### WORK INSTRUCTIONS
Your task is to output the listing exactly, leaving every image out.

### DATASET ENTRIES
____
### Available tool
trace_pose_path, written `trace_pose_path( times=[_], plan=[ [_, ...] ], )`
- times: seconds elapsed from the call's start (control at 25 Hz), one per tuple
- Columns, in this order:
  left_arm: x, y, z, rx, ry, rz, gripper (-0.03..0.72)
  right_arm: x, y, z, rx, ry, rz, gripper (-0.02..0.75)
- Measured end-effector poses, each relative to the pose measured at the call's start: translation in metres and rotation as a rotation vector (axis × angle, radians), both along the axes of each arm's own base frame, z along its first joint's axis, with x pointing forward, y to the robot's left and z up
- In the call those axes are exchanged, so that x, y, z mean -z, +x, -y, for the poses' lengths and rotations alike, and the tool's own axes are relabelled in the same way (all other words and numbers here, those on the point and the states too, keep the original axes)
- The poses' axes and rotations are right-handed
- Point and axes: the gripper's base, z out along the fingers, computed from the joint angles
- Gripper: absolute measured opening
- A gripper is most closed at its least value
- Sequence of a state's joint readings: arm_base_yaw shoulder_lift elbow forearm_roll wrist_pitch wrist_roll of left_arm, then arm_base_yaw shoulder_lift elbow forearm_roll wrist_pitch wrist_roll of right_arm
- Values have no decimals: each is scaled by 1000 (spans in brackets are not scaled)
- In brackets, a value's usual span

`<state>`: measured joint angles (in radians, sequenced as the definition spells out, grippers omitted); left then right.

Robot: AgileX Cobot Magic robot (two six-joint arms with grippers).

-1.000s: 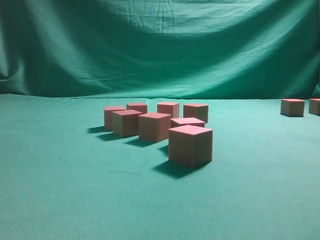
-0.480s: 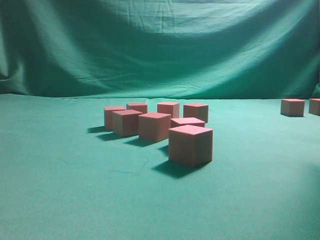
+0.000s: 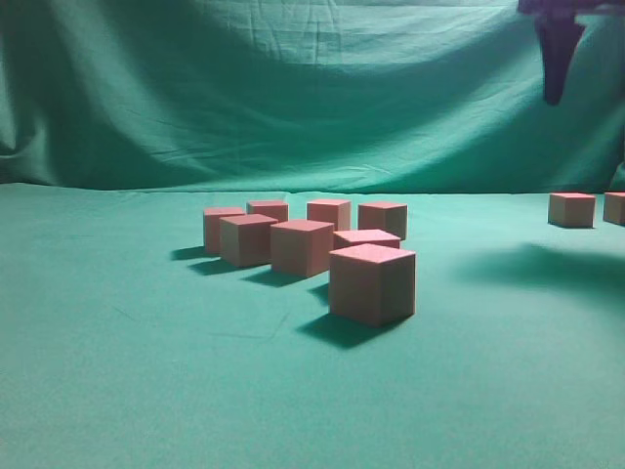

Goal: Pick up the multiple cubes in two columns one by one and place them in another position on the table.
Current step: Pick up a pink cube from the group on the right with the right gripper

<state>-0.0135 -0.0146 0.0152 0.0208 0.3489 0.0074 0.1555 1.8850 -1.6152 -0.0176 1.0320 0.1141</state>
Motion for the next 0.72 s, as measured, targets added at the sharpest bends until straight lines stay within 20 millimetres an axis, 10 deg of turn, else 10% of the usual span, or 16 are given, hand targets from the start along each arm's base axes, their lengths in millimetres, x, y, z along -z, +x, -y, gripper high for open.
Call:
trace_pose_path(
  times=[0.32, 0.72],
  plan=[
    [0, 0, 0, 0, 0, 0, 0, 40, 51, -8, -38, -17, -61, 559],
    [0, 0, 0, 0, 0, 0, 0, 89, 65, -2, -26, -30, -156, 559]
  ],
)
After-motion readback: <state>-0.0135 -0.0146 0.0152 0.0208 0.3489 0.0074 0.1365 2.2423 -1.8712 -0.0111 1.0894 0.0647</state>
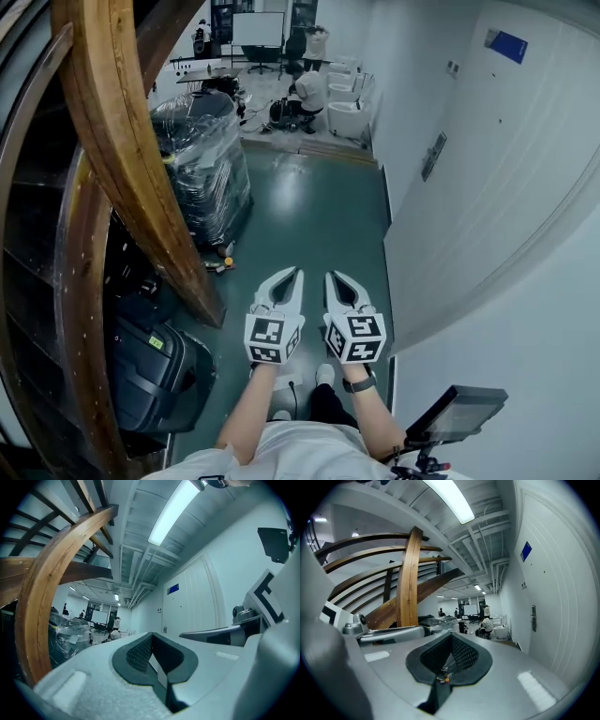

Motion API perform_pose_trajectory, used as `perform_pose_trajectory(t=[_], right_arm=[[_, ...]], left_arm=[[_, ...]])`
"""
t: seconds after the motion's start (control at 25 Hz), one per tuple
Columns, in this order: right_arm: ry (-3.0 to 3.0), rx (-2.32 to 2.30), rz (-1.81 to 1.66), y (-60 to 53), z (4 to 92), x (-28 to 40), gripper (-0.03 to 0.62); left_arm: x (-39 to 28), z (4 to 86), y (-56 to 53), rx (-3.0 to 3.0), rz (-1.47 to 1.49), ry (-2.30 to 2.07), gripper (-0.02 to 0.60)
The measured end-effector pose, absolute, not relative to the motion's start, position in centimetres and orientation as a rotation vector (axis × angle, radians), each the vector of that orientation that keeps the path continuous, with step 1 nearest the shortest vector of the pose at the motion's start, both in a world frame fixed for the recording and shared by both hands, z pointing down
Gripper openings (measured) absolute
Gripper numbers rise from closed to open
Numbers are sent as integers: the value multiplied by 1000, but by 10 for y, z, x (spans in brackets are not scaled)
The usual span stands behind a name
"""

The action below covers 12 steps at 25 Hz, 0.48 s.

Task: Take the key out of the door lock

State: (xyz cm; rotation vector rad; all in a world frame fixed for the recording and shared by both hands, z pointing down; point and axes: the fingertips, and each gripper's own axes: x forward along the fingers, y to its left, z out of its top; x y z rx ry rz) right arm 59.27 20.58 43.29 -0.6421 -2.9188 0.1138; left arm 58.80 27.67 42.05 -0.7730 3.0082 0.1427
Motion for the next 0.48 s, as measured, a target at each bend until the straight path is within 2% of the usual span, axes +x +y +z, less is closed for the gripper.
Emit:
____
### EXPECTED OUTPUT
### Available tool
trace_pose_path, written `trace_pose_path( times=[_], plan=[ [_, ...] ], )`
- times: seconds elapsed from the call's start (control at 25 Hz), one per tuple
- Columns, in this order:
  left_arm: x, y, z, rx, ry, rz, gripper (-0.03..0.72)
  right_arm: x, y, z, rx, ry, rz, gripper (-0.02..0.75)
- Measured end-effector poses, each relative to the pose measured at the call's start: translation in metres and rotation as a rotation vector (axis × angle, radians), both along the axes of each arm's own base frame, z along its first joint's axis, with x pointing forward, y to the robot's left and z up
- In the call those axes are exchanged, so that x, y, z mean -z, +x, -y, for the poses' lengths and rotations alike, and the tool's own axes are relabelled in the same way (all other words and numbers here, those on the point and the states too, keep the original axes)
- The poses' axes and rotations are right-handed
- Point and axes: the gripper's base, z out along the fingers, computed from the joint angles
- Gripper: absolute measured opening
- A gripper is most closed at its least value
- Sequence of a state's joint readings: arm_base_yaw shoulder_lift elbow forearm_roll wrist_pitch wrist_roll of left_arm, then arm_base_yaw shoulder_lift elbow forearm_roll wrist_pitch wrist_roll of right_arm
- Values have no decimals: each is scaled by 1000 (spans in brackets are not scaled)
- In brackets, a value's usual span

`<state>`: measured joint angles (in radians, sequenced as the definition spells out, grippers omitted); left then right.

Robot: AgileX Cobot Magic robot (two six-joint arms with grippers).

-1.000s: 
-0.480s: 
+0.000s: 

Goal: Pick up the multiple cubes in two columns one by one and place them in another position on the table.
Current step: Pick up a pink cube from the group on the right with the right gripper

<state>-0.0135 -0.0146 0.0152 0.0208 0.3489 0.0074 0.1555 1.8850 -1.6152 -0.0176 1.0320 0.1141</state>
Motion for the next 0.72 s, as measured, targets added at the sharpest bends until straight lines stay within 20 millimetres an axis, 10 deg of turn, else 10% of the usual span, or 16 are given, hand targets from the start along each arm's base axes, their lengths in millimetres, x, y, z along -z, +x, -y, gripper high for open.
Call:
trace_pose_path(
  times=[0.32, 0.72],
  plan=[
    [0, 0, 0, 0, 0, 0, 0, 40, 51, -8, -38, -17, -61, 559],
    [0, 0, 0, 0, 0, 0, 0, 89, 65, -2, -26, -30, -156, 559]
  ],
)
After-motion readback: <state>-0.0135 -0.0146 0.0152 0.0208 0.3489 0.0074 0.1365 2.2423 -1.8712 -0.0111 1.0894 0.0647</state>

Motion API perform_pose_trajectory, used as `perform_pose_trajectory(t=[_], right_arm=[[_, ...]], left_arm=[[_, ...]])`
"""
t: seconds after the motion's start (control at 25 Hz), one per tuple
Columns, in this order: right_arm: ry (-3.0 to 3.0), rx (-2.32 to 2.30), rz (-1.81 to 1.66), y (-60 to 53), z (4 to 92), x (-28 to 40), gripper (-0.03 to 0.62); left_arm: x (-39 to 28), z (4 to 86), y (-56 to 53), rx (-3.0 to 3.0), rz (-1.47 to 1.49), ry (-2.30 to 2.07), gripper (-0.02 to 0.60)
The measured end-effector pose, absolute, not relative to the motion's start, position in centimetres and orientation as a rotation vector (axis × angle, radians), each the vector of that orientation that keeps the path continuous, with step 1 nearest the shortest vector of the pose at the motion's start, both in a world frame fixed for the recording and shared by both hands, z pointing down
Gripper openings (measured) absolute
Gripper numbers rise from closed to open
Numbers are sent as integers: the value multiplied by 1000, but by 10 for y, z, x (spans in brackets are not scaled)
The usual span stands behind a name
"""

The action below covers 12 steps at 25 Hz, 0.48 s.

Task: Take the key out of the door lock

State: (xyz cm; rotation vector rad; all in a world frame fixed for the recording and shared by both hands, z pointing down; point and axes: the fingertips, and each gripper's own axes: x forward along the fingers, y to its left, z out of its top; x y z rx ry rz) right arm 59.27 20.58 43.29 -0.6421 -2.9188 0.1138; left arm 58.80 27.67 42.05 -0.7730 3.0082 0.1427
Motion for the next 0.48 s, as measured, a target at each bend until the straight path is within 2% of the usual span, axes +x +y +z, less is closed for the gripper.
Emit:

The answer given above is the complete response.